(RECORDED DATA Opens)
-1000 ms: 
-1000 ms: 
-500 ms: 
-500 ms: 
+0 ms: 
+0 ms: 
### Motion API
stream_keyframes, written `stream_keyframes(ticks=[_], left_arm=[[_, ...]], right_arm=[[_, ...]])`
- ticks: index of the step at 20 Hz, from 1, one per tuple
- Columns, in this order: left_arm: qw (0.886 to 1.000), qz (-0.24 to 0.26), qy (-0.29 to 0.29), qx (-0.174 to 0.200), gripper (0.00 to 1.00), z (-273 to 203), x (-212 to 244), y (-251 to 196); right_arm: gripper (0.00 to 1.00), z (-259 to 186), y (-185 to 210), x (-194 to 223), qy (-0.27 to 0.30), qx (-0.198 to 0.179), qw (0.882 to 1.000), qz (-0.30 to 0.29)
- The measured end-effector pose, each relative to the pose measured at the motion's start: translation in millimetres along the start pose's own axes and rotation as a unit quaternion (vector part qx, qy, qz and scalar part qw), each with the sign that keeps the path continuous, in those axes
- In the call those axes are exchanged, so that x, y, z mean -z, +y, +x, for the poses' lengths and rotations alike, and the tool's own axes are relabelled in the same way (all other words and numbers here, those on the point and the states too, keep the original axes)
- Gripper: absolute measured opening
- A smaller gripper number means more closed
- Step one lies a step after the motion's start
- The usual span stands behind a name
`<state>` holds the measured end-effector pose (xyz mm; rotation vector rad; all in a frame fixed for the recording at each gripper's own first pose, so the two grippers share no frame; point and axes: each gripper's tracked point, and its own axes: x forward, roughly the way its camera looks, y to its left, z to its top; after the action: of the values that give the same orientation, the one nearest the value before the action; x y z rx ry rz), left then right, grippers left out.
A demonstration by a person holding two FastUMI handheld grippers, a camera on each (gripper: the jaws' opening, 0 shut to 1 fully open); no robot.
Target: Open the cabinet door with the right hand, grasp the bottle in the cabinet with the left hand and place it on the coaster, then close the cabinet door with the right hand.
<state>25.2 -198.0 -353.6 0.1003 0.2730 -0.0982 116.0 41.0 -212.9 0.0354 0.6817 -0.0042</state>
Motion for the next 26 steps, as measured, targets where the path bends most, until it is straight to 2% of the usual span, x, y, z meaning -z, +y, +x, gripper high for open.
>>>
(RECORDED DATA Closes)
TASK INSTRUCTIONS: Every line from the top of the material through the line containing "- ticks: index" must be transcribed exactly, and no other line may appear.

RESPONSE TO THE TASK:
-1000 ms: 
-1000 ms: 
-500 ms: 
-500 ms: 
+0 ms: 
+0 ms: 
### Motion API
stream_keyframes, written `stream_keyframes(ticks=[_], left_arm=[[_, ...]], right_arm=[[_, ...]])`
- ticks: index of the step at 20 Hz, from 1, one per tuple

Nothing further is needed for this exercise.